I have an email where the Plumbing Company acknowledges that their person messed up. But they want to spend as little money as possible on the "fix". They had quoted a price of about $450 for the faucets and $400 for the original install.
A new counter would cost thousands and make a big mess.
They are a big company and can afford to pay for the costs involved to replace the counter.
MY QUESTION IS, WHAT IS THE BEST KIND OF PLUMBER AND WHAT CREDIENTIALS SHOULD I REQUIRE OF THE PLUMBING EXPERT I NEED TO FIND TO REVIEW THE HOLE SITUATION IN PERSON? OBVIOUSLY, I NEED A MARBE EXPERT AS WELL.

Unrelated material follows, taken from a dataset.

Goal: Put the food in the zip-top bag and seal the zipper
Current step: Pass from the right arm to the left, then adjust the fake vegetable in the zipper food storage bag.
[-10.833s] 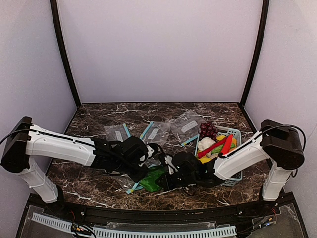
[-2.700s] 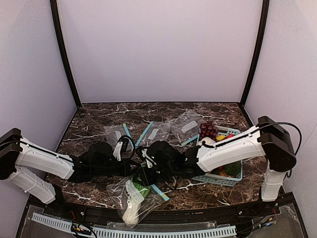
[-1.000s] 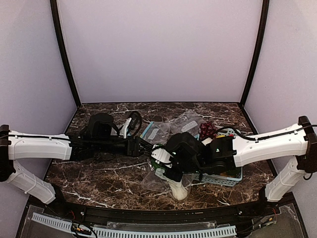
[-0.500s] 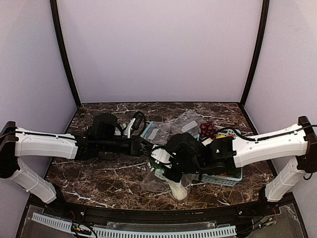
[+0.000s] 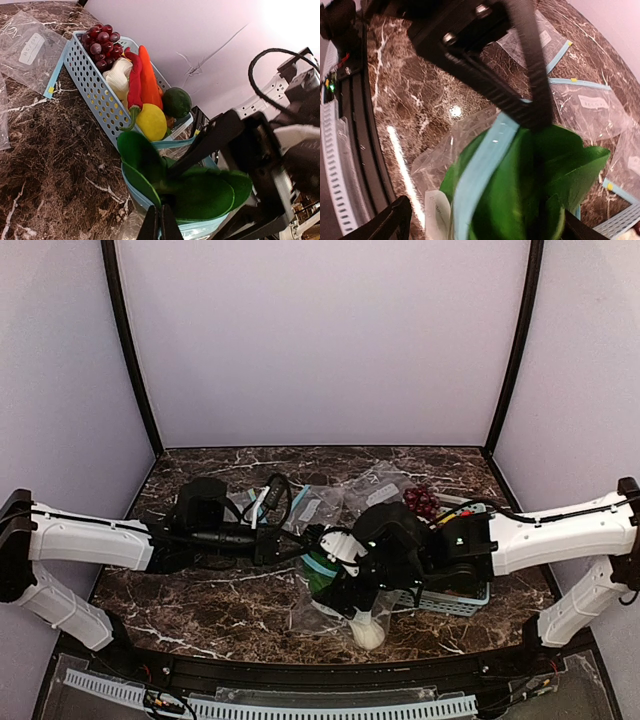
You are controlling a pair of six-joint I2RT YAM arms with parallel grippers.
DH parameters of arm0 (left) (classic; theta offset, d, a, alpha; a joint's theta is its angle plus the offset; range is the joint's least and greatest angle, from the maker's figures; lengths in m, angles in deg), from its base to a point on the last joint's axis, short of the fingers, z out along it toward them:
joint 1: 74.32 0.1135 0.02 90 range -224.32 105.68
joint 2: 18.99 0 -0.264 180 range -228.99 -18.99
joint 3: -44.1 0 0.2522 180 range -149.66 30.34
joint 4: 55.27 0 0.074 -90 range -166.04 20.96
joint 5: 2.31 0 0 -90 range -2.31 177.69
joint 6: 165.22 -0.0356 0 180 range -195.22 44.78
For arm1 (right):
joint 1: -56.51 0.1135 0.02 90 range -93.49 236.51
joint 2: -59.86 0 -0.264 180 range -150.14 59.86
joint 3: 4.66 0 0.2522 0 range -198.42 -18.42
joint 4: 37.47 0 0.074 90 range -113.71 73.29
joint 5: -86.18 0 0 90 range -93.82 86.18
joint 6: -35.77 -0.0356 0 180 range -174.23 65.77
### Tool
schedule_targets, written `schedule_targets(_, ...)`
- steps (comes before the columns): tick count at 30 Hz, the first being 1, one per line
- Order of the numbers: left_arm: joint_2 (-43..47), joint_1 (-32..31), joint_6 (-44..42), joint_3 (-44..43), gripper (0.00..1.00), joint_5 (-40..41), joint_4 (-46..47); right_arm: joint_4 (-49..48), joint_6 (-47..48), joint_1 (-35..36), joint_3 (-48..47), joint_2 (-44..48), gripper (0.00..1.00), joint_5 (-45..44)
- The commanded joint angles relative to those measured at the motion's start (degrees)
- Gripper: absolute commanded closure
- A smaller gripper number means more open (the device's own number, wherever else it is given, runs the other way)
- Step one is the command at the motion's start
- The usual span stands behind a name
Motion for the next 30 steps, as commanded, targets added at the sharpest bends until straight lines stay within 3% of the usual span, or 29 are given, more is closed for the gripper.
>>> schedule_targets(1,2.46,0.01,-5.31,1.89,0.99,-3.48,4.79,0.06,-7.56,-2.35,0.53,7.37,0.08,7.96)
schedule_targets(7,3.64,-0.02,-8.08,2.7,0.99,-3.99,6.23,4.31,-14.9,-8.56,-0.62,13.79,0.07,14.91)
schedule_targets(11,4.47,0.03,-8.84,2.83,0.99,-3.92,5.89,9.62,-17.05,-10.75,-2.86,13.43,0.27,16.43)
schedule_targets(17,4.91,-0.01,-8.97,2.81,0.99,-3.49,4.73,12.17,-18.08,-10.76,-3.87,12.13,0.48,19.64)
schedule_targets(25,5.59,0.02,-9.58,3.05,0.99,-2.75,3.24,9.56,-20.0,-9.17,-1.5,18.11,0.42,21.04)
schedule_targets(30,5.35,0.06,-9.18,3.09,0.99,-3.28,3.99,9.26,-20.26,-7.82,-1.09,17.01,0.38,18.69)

If they can't satisfactorily fix the problems they created under the counter, which obviously weakened the marble, I am at risk not, and in the future when I go to sell the unit.
Thank you.
Submitted: 1 year ago.
Category: Consumer Protection Law
Expert:  CalAttorney2 replied 1 year ago.

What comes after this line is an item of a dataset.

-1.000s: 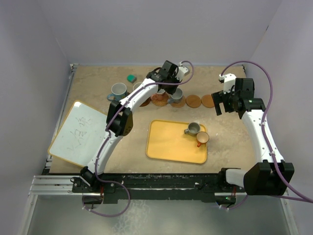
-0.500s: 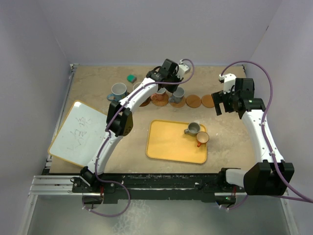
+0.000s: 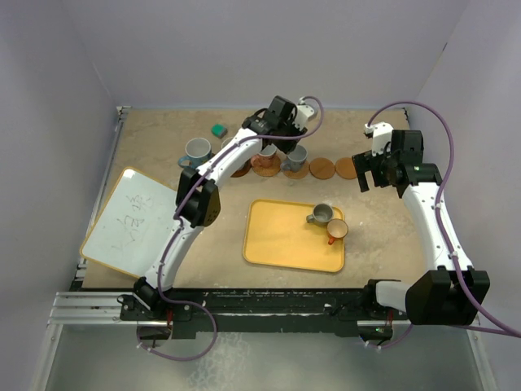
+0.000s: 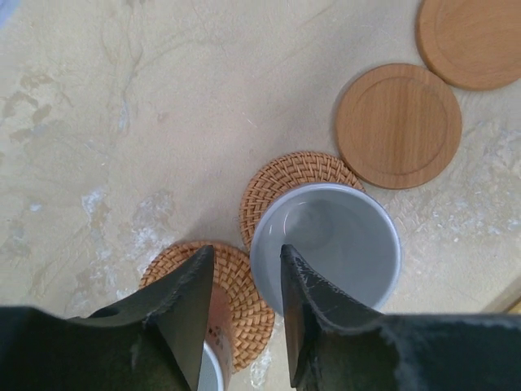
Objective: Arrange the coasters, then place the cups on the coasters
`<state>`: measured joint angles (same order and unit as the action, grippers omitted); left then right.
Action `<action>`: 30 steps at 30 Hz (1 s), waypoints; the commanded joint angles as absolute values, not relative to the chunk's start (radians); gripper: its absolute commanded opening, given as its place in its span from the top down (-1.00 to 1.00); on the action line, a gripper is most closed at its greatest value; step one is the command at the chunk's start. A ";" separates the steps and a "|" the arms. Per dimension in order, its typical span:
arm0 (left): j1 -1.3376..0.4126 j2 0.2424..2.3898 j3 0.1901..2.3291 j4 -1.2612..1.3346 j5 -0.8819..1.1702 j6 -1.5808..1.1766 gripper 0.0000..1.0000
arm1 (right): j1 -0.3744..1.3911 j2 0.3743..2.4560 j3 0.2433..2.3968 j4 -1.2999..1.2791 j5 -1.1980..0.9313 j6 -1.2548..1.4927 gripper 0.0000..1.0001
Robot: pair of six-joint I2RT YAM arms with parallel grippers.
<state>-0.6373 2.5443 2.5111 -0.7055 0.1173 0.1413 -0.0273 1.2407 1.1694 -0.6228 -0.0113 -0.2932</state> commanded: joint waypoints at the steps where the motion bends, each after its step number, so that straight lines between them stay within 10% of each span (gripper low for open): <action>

Dear Customer,I am sorry to learn of this situation and you are correct - the plumber is liable to you for the cost of replacement or repair to your sink and countertop to restore it to the condition that it should have been if they had performed the work correctly (this is called the "benefit of the bargain" damages for a breach of contract claim).Rather than go to several experts, I would recommend speaking with one of your friends in the building that can refer you to a good general contractor (or if you don't have a good reference, contact a local construction defect attorney and ask for a referral to a general contractor who does construction defect work). You really need a general expert to do this as opposed to getting multiple experts (this isn't something where you would need specialists in every field - the damages simply aren't high enough to need that type of specialization).If you can't get the plumber to settle with you for a reasonable agreement in direct negotiations I would recommend trying a dispute through the BBB (the BBB offers no cost dispute resolution to consumers - while they don't have any enforcement authority, they are fast and free, and they often get good results for consumers in your position - their disputes are posted publicly so there is a lot of pressure on businesses, especially large ones, to settle).If your BBB dispute is unsuccessful (or if you want to skip this step altogether), you can then file a breach of contract claim and sue for the cost of replacement repair - again a general contractor should be able to get you these estimates (you can go and get marble and plumbing experts if you wish, but really this is not necessary for this dollar figure).